The app was inspired by the number of parking tickets its co-founder David Hegarty was getting. “I have a car in San Francisco, and I can’t tell you how many times I personally got parking tickets that were completely bogus,” Hegarty said. “Either the signs were missing, or the street paint had worn off. Dealing with parking tickets is a complete pain, and so what happens is people end up paying even if they know they were not at fault.”
So how does it work? All you have to do is download the app, take a photo of your parking ticket, and submit it to Fixed. Fixed will show you the likelihood of beating the ticket, and how much money you’ll save if you do. If you decide to contest the ticket, Fixed will take care of the rest from there.
The company has worked with a team of legal researchers and lawyers to pore over the parking regulations and find the most common types of errors. Fixed says it can increase your chance of beating a ticket from one-third to over fifty percent.
The app and service are completely free to use, and if you lose, you don’t owe Fixed anything. If you win, you agree to pay Fixed 25 percent of your parking ticket. So if you were just planning to pay your parking ticket to get it over with, you really have nothing to lose. And you also don’t need to take a day off from work to appear in court.

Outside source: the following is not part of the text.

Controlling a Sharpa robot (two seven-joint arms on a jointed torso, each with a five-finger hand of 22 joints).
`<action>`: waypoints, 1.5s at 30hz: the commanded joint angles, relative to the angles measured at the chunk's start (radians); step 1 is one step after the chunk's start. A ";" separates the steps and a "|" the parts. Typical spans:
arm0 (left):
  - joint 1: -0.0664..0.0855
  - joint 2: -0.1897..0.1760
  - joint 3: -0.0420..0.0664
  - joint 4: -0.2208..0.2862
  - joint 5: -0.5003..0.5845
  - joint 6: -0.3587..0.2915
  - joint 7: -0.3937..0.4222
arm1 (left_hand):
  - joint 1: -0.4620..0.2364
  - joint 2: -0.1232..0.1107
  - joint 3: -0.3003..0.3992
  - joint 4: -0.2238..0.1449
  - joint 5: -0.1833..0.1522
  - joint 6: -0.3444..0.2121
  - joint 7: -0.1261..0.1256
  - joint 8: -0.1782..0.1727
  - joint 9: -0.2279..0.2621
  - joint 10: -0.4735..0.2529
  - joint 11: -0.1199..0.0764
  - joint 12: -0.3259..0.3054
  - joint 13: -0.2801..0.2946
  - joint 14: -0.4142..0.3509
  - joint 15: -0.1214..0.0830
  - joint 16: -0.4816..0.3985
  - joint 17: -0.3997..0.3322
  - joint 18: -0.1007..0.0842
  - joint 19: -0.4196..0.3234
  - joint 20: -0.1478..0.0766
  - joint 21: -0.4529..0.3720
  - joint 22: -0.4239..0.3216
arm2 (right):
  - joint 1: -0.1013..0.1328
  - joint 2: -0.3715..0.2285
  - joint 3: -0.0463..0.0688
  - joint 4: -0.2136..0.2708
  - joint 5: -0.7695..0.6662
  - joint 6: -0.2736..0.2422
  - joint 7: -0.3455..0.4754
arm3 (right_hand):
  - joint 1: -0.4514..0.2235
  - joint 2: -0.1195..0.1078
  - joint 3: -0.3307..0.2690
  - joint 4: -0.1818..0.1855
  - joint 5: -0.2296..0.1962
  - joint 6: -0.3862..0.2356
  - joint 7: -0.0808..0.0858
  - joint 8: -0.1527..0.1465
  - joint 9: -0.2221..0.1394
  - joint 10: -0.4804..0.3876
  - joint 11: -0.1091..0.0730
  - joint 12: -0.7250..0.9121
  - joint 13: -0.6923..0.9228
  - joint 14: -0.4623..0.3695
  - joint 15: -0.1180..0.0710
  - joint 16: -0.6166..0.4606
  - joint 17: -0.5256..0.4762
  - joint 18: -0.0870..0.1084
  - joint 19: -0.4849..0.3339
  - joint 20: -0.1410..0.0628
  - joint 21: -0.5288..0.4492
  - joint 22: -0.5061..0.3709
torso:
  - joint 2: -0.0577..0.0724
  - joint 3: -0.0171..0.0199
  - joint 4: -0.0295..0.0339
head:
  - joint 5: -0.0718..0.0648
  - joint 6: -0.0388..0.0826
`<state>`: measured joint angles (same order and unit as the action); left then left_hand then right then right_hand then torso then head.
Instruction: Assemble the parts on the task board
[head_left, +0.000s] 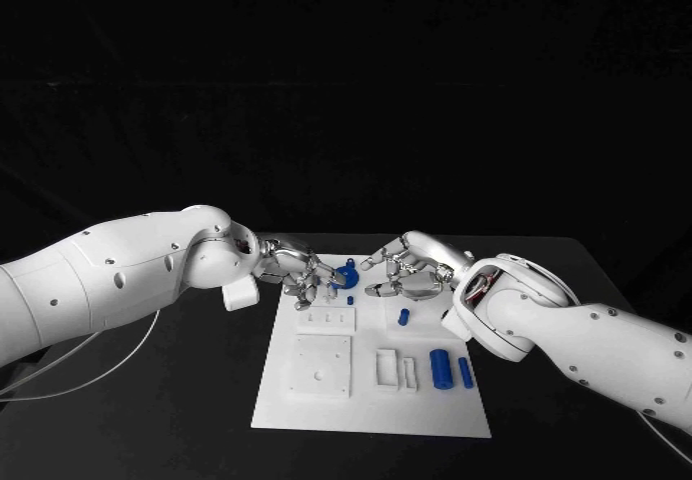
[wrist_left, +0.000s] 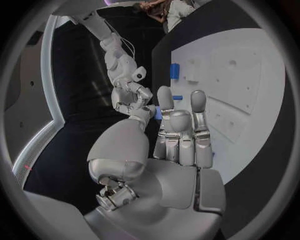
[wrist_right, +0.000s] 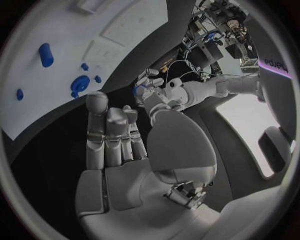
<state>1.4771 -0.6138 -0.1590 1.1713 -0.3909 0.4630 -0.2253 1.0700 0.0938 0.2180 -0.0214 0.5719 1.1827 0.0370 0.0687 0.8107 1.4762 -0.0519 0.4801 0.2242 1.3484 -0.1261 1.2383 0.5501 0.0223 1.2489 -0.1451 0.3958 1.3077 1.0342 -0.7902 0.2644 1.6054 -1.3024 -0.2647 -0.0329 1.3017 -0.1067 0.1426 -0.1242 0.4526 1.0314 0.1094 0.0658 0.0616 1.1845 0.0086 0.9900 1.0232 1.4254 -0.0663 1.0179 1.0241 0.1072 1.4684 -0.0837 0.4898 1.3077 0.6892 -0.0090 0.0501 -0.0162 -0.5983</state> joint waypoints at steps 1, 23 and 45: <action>-0.003 -0.008 -0.002 0.006 0.062 0.068 0.122 | 0.023 0.013 0.105 -0.098 -0.002 0.038 -0.035 -0.002 0.000 0.033 -0.006 -0.009 -0.001 -0.011 0.001 -0.006 0.002 -0.012 -0.002 0.003 -0.006 0.018 | -0.007 -0.004 0.000 0.020 -0.005 0.035 0.050 | -0.004 0.007 0.000 -0.008 0.007 0.005 0.004 -0.004 0.000 -0.002 -0.007 0.003 0.000 0.002 -0.001 -0.004 -0.001 0.004 0.041 -0.003 -0.003 0.017 | 0.000 0.0015 0.0001 | 0.002 0.003; -0.017 -0.028 -0.013 0.012 0.052 0.183 0.154 | 0.034 0.005 0.102 -0.089 -0.006 0.042 -0.035 -0.002 -0.016 0.033 -0.005 -0.015 0.002 -0.018 0.002 -0.003 0.007 -0.016 -0.008 0.004 -0.018 0.019 | -0.021 0.000 -0.001 0.057 0.079 -0.064 0.089 | -0.006 0.031 -0.041 0.048 -0.103 0.001 0.003 -0.004 0.000 0.004 -0.005 0.011 0.005 0.006 0.000 0.000 0.002 0.010 0.044 -0.001 0.001 0.020 | 0.003 0.0011 -0.0020 | 0.003 0.010; -0.016 -0.007 -0.013 0.010 0.061 0.168 0.172 | 0.036 0.004 0.095 -0.081 -0.014 0.044 -0.035 -0.002 -0.018 0.032 -0.005 -0.017 0.003 -0.019 0.002 -0.004 0.007 -0.017 -0.008 0.004 -0.022 0.018 | -0.021 0.005 -0.014 0.079 0.071 0.016 0.090 | -0.002 0.031 -0.024 0.019 -0.077 0.015 0.001 -0.004 0.000 -0.001 -0.006 0.012 0.008 0.003 0.000 -0.001 0.002 0.007 0.042 -0.002 -0.001 0.023 | 0.002 0.0023 -0.0013 | 0.002 0.005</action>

Fixed isn’t about beating the system, says Hegarty, but making it better. “If people park illegally they should get tickets, but it is then the city’s responsibility to make clear and accurate signs and keep them up-to-date. Think of Fixed as fixing your parking tickets, but also fixing the system.”
The app is only able to fight tickets in San Francisco to start, but Hegarty plans to expand to additional major cities soon.
“We’re going to launch our second city in April,” Hegarty said. “We’ll decide which city based on the number of downloads by city. Right now, it’s a dead heat between NYC, LA and Chicago.”
After launching the first two cities, Hegarty hopes to tackle the top 100 cities in the U.S. It might start at the rate of roughly one city per month, but he hopes for it to grow quicker from there. Traffic tickets and moving violations might also be included over time. And plans for an Android app are in the works, which Hegarty estimates is about two months out.
As a Brooklyn resident without a license, Fixed likely isn’t an app I’ll need to use any time soon. But it does seem like a pretty great alternative to paying for a parking ticket you know you didn’t deserve. As it rolls out to more locations, I’m sure many of my Zipcar-driving friends will soon be able to breathe a sigh of relief.